In one stroke, the author consolidates a parable about individual agency with an astute commentary on the ways computers have fundamentally changed how we live. In effect the young man’s life had already been transferred to the Internet — he never showed emotion, never cried except once when the power went out, and then he became inconsolable.

Online, he says, he experiences “everything.” But in what we have come to call “the real world,” nothing. Not even food, which he doesn’t much care for. His shocked brother remonstrates, “What about sex?” “More trouble than it’s worth,” he responds. It’s one example of these stories’ restrained but always trenchant humor.

The sardonic “A Bad Day in Utopia” posits the casual retribution available to a woman in a post-patriarchal society. After attaining carnal satisfaction in a transaction not unlike the way a slice of pie was once obtained at an automat, as her male bedmate professes undying love she experiences “a sudden craving for nachos. She glanced at her watch. She wanted to watch a couple episodes of a new show before she went to sleep.”

These stories are not overly comedic — they are too deeply, complicatedly human for that — but there are plenty of snort-provoking moments.

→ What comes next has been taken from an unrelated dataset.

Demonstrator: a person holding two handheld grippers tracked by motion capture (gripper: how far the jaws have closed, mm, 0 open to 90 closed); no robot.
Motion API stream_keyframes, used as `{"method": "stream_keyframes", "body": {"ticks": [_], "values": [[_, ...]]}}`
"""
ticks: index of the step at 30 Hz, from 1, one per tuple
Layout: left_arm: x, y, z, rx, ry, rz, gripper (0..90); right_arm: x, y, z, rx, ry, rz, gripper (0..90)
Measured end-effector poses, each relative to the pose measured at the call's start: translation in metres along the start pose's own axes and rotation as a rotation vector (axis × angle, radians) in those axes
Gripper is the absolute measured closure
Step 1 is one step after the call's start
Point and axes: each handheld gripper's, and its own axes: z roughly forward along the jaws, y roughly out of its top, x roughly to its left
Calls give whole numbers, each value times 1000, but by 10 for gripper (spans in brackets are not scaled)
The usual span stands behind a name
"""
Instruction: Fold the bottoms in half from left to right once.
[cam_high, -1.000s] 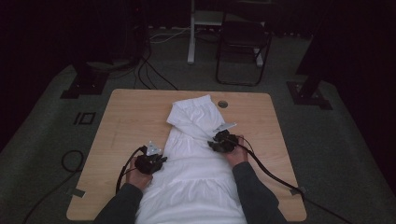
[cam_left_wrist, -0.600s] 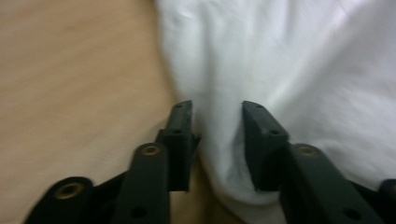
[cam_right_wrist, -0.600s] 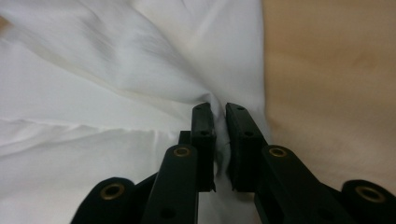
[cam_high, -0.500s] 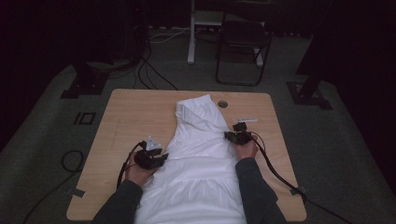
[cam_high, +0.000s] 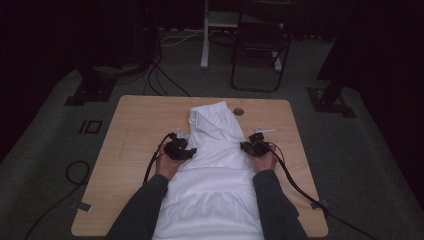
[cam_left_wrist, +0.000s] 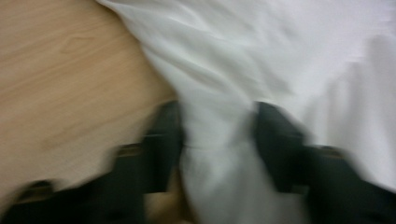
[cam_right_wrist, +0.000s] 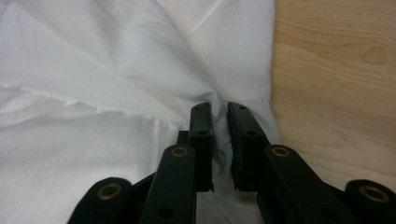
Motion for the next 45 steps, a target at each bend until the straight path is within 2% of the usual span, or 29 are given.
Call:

Baker employs a similarly light touch with the absurdism that comes preloaded on speculative fiction. He sidles up to the form with delicate circumspection: It is hardly beyond possibility that one day every aspect of life is so corporatized (Energizer® Tufts University, the Best Buy® Grand Canyon, and, of course, the Goldman Sachs® White House) that even the most intimate rituals will demand sponsorship.

It is equally not difficult, sadly, to imagine a time when vigilantes take it upon themselves to deport undocumented immigrants, even if they have arrived naked, Night of the Living Dead-style, from a state where they are illegal — Rhode Island! — to one where they are not. Say, Massachusetts.

Meticulously working the genre to devise his examination of individual versus collective good, Baker (author of a previous collection, “Hybrid Creatures”) never takes the easy way out. He doesn’t brandish sharp swords at American capitalism or consumer excess or fears that masquerade as politics. Neither does he construct straw men, then ask the reader to applaud when he lights them on fire. Instead, he demonstrates charity toward his characters, who as Americans stand in for the prismatic nature of the country itself. All of which he seems to love, even the unlovable parts.

It is striking in how many of these 13 stories crying (fearing to cry, hiding tears or sobbing outright) features prominently. It is a response at once expressive, inevitable, powerful and shameful. Used here like a major weather event — the hurricane that reshapes a coastline or a wildfire that alters an ecosystem — crying is a formative as well as revelatory act. It is, Baker cautions us, the complexities of human emotion that direct statecraft. His America is largely made of tears.

And they are dried only by hope, that primary ingredient of the American experiment. It enables citizens to continually correct course away from the rocks of their own deficiency. Thus the optimism that also suffuses these stories. Together they remind us it is only in perennially renewing a flow of multitudinous ideas, cultural influences and diverse experience that we remain truly American. The dedication of “Why Visit America” is perhaps its most succinct but poignant story: “For my country.”

The title story is a fairy tale about patriotism. Baker imagines a town where citizens are both brave and foolish enough to attempt a more perfect union. Abhorring what the United States has become, “legal forms of graft being flaunted across the country like never before,” the townspeople vote to secede. But they liked what they were leaving so much they also name their new nation America. In it they live happily ever after. Maybe.

Melissa Holbrook Pierson is a critic and the author of “The Place You Love Is Gone,” among other books.